WHAT THE TASK ASKS => Copy out exactly the lines from the line containing "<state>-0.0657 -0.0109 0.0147" to the end of the listing.
_____
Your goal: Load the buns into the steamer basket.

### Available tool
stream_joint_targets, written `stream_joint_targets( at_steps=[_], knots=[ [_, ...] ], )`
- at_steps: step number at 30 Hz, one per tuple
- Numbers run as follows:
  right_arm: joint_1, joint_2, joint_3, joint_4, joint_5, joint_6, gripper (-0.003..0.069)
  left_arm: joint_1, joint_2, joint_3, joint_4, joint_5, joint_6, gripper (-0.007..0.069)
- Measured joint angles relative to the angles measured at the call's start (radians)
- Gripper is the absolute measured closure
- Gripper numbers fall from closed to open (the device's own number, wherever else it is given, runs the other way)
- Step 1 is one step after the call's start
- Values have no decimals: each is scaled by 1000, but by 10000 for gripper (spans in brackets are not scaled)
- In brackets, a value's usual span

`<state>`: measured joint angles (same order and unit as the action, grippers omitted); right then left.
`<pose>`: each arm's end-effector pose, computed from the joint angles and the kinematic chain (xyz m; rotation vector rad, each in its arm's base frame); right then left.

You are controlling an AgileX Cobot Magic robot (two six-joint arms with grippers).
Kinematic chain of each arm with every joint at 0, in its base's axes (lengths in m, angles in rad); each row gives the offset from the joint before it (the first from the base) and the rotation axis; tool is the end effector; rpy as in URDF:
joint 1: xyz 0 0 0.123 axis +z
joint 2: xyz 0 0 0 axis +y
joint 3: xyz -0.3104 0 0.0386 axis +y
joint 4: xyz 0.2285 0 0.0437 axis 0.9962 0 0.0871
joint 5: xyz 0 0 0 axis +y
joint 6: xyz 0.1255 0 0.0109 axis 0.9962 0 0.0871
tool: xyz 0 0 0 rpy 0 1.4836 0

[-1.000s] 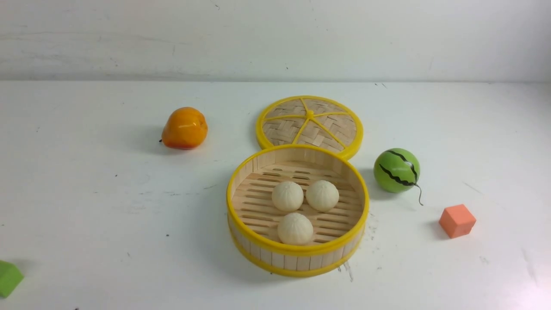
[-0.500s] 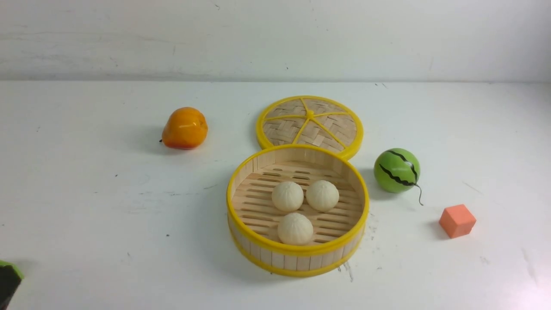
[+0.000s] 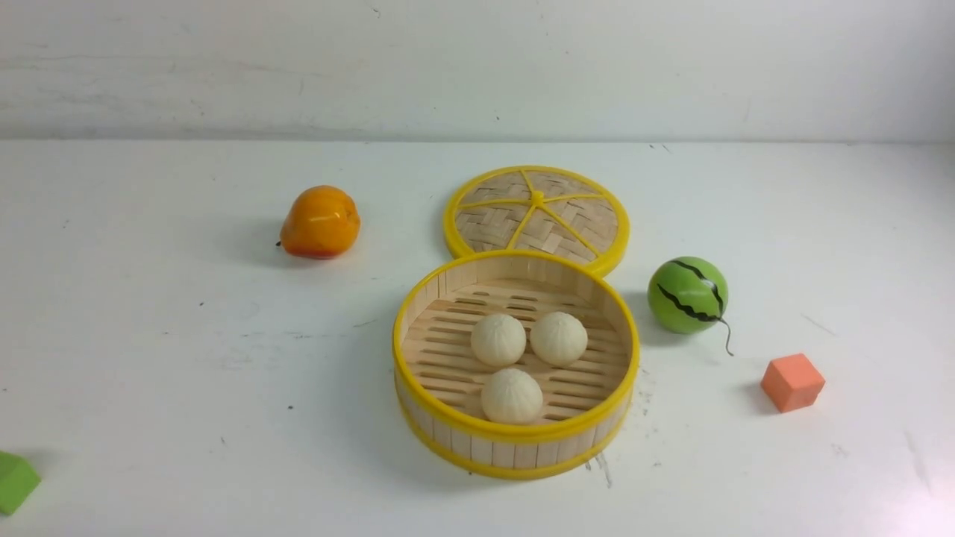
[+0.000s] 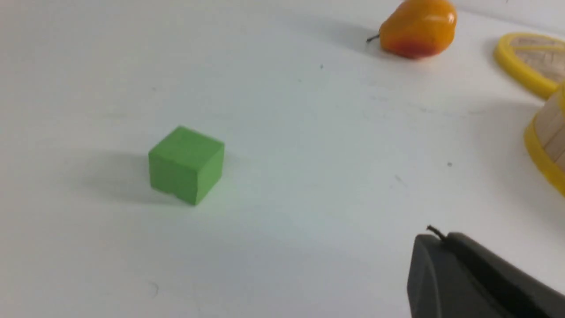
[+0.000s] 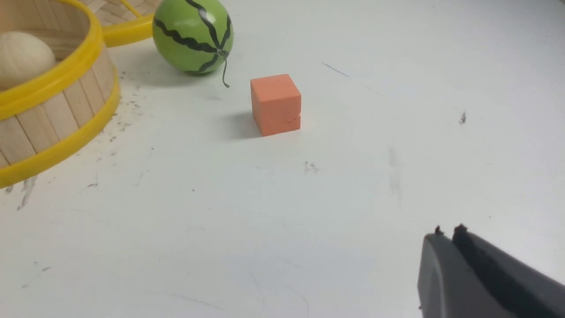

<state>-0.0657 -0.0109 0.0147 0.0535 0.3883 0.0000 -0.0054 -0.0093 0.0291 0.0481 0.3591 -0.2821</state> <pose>0.0381 0.0001 0.1632 0.0941 1.8728 0.0079 0.0392 0.0019 0.1616 -0.2272 1.8510 -0.1522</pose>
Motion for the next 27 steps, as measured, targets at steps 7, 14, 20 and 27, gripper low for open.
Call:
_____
WRITTEN ANSWER =>
<state>-0.0657 -0.0109 0.0147 0.0535 0.3883 0.0000 -0.0054 -0.0093 0.0291 0.0481 0.3591 -0.2821</state> <pose>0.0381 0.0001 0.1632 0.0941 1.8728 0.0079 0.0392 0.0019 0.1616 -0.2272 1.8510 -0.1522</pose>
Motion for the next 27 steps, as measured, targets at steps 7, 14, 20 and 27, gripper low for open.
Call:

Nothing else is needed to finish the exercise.